ウーバーが昨年買収した無人トラック企業オットーの共同創業者リア・ロン社長がスティーヴン・マヌーチン財務長官の最近の発言に間接的に答えた。マヌーチン財務長官は、人工知能は少なくとも「50年から100年間」、米国の雇用に影響を与えるとは考えていない、と述べたのだ。しかし、現実はそれよりずっと早く進みそうだ。
月曜日、サンフランシスコで開かれたMIT Technology Review主催のカンファレンスでロン社長は、今後10年間で無人運転トラックを路上で目にするようになるだろう、と述べた。しかし、急成長する自律自動車市場の他の多くの企業と同様、人間の介入が全く必要ない本当の意味での自動運転車が実現するには、まだしばらく時間がかかるとロン社長は考えている。
「一朝一夕には実現しないでしょう。コツコツと進むしかありません」
たとえば、歩行者が多くない夜間のわずかな時間帯であれば、完全な自律型自動車を都市部で走らせるのは可能だとロン社長は考えている。その後、日中のさまざまな時間帯や異なる運転状況(自動運転の乗用車やトラックが安全に走行するのはまだ非常に難しく、課題も多い)に臨むつもりだ。
自律トラックがやがてトラック・ドライバーの仕事を奪うと心配されている。だがロン社長は、近い将来のオットーのテクノロジーについて、人間のドライバーの代わりではなく、交代要員としての役割だと考えている。ロン社長は、トラックが高速道路を運転できるようになっても、街中を走る時などには今後も人間が必要だという。
また、トラックの運転は長時間勤務が必要な過酷な労働であり、ドライバーは十分に休息をとれない。もし、人間が後部座席で眠っていてもトラックが走り続けるなら、より安全に、効率的に長距離を走行できるとロン社長はいう。
トラックが自律的に走るためには、乗用車では問題にならない多くの課題がある。トラックは走行中のレーン上で動けるスペースが限られている。たとえば、前方の障害物への対応は乗用車よりも進路変更に時間がかかるし、制動距離が長くなる。
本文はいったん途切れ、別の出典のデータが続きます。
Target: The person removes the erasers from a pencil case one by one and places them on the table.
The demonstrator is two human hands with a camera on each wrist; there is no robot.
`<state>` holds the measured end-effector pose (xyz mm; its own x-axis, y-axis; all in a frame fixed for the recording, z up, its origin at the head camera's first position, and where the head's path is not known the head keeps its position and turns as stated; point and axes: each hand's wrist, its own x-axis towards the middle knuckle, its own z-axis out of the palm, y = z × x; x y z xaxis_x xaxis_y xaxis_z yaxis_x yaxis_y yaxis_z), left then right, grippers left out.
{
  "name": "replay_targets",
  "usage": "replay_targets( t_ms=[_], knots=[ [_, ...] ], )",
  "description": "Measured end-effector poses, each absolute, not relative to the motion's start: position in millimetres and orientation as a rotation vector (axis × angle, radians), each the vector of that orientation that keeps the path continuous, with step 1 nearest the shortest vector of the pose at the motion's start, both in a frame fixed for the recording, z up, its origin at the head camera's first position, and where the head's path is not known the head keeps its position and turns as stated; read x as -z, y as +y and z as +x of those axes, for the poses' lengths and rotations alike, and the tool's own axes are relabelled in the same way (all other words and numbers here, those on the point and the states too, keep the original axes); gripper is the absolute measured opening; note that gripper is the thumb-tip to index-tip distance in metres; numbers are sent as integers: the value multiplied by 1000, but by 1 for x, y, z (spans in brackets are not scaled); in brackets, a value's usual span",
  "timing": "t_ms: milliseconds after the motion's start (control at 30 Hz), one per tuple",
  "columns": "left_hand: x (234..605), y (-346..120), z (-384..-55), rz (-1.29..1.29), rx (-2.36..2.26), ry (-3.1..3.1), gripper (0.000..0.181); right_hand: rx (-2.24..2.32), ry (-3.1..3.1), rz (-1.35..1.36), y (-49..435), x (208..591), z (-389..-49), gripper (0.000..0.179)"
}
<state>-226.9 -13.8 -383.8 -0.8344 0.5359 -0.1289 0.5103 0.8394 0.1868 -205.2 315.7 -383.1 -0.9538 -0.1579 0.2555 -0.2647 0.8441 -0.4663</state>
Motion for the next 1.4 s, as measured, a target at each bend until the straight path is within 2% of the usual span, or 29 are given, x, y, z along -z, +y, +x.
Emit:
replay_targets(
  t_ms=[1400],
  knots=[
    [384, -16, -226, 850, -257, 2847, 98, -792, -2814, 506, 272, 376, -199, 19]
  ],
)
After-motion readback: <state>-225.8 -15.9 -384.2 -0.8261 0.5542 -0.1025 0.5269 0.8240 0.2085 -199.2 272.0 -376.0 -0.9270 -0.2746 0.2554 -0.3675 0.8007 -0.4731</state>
また、トラックの積荷は偏って積まれることが多く、荷台の重心はいつも同じにはならない。積み荷が変われば、毎回変わる。積み荷に合わせてどう運転するか、ソフトウェアが検知して調整しなければならない、とロン社長はいう。
オットーとウーバーは最近、アルファベット(グーグル)の自動運転車部門のウェイモ(Waymo)から、知的財産の盗用だとして訴えられている。